> Exercise goal: Using the data below, return all lines in which "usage" appears.

Stored records:
_ _ _ _ _

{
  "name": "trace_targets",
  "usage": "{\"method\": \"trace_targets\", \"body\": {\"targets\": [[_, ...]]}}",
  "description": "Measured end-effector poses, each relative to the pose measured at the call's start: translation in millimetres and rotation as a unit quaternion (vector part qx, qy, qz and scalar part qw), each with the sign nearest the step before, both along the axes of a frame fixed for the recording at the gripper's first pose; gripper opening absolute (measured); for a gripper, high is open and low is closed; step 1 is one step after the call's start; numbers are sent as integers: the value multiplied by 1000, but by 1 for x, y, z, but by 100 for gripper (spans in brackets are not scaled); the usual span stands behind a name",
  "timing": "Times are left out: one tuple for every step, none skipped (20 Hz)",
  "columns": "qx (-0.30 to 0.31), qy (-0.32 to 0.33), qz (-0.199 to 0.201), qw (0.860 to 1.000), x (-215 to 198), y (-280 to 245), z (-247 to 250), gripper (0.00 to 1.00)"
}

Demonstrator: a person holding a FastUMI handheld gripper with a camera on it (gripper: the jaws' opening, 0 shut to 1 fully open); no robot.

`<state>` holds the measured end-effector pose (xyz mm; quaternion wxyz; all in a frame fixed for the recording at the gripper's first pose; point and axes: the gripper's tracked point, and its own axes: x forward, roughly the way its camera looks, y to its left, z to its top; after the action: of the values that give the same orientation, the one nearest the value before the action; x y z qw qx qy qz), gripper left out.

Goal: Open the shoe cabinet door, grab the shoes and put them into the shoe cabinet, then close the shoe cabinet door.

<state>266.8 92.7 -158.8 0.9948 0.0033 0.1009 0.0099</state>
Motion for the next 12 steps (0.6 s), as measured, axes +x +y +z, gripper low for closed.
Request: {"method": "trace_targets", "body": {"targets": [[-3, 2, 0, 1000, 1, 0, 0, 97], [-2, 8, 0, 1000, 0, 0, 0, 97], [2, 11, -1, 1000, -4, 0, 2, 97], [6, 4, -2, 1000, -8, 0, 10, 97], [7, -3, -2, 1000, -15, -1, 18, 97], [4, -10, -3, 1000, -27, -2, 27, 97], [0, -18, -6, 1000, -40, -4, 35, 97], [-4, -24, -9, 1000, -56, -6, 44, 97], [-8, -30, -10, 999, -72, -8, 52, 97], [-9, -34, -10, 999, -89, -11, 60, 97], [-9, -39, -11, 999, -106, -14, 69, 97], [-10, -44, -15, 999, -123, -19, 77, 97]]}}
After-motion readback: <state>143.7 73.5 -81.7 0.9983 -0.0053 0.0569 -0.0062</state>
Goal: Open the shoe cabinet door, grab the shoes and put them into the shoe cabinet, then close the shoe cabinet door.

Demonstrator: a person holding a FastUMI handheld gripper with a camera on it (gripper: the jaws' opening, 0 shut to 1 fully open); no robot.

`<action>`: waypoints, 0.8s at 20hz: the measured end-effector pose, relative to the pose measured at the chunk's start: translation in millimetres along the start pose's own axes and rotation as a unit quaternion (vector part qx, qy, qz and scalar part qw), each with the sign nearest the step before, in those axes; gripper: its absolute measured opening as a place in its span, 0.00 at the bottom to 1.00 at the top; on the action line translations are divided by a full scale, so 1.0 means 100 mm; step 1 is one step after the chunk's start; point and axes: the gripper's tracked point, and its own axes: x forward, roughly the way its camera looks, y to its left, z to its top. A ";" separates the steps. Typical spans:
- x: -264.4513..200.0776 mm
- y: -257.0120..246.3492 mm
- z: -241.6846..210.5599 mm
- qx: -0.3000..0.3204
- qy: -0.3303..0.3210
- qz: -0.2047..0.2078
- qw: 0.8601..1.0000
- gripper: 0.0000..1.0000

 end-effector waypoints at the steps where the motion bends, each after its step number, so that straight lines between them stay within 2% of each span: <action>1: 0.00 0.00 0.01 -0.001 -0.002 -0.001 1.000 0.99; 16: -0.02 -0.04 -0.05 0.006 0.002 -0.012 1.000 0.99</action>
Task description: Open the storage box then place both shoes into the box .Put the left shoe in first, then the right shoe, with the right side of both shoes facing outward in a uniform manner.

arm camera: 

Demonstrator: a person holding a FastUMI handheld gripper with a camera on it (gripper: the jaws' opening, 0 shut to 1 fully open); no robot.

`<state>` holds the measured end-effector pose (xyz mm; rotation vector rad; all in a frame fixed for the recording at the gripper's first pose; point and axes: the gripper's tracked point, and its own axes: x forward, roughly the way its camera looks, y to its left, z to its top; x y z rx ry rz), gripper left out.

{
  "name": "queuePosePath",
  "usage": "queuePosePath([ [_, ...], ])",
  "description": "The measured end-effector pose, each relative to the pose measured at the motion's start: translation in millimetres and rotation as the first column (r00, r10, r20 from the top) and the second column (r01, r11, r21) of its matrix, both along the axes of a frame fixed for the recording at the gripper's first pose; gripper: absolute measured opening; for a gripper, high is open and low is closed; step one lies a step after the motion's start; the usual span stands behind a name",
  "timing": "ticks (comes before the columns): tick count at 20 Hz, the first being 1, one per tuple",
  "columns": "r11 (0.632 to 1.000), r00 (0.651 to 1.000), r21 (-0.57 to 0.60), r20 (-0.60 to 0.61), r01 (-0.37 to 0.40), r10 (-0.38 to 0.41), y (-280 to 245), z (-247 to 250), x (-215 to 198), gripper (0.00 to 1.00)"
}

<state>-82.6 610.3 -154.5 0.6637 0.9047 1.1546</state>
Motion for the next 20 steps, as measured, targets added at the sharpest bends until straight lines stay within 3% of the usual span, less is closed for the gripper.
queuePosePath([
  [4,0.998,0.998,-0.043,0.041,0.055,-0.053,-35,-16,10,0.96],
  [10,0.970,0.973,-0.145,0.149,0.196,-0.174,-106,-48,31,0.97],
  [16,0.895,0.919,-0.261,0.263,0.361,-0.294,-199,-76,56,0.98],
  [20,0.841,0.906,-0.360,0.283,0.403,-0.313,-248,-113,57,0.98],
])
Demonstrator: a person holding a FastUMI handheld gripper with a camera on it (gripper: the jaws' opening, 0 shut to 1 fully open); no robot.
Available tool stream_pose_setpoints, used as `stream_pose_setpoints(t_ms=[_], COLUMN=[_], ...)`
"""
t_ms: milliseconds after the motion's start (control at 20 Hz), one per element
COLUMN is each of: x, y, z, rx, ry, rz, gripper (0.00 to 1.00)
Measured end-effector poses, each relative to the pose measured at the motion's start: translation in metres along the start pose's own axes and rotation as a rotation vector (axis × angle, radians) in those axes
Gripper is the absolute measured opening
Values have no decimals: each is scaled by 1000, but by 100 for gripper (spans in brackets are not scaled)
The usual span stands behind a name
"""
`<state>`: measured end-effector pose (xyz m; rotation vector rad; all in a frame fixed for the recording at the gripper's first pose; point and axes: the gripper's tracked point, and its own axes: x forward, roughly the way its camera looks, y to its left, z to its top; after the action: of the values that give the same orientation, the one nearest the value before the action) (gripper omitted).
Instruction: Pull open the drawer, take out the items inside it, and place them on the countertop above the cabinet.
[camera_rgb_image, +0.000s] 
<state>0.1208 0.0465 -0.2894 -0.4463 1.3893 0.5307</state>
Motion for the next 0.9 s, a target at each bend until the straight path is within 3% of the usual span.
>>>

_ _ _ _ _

> Expected output:
  "usage": "{\"method\": \"trace_targets\", \"body\": {\"targets\": [[_, ...]]}}",
  "usage": "queuePosePath([ [_, ...], ])",

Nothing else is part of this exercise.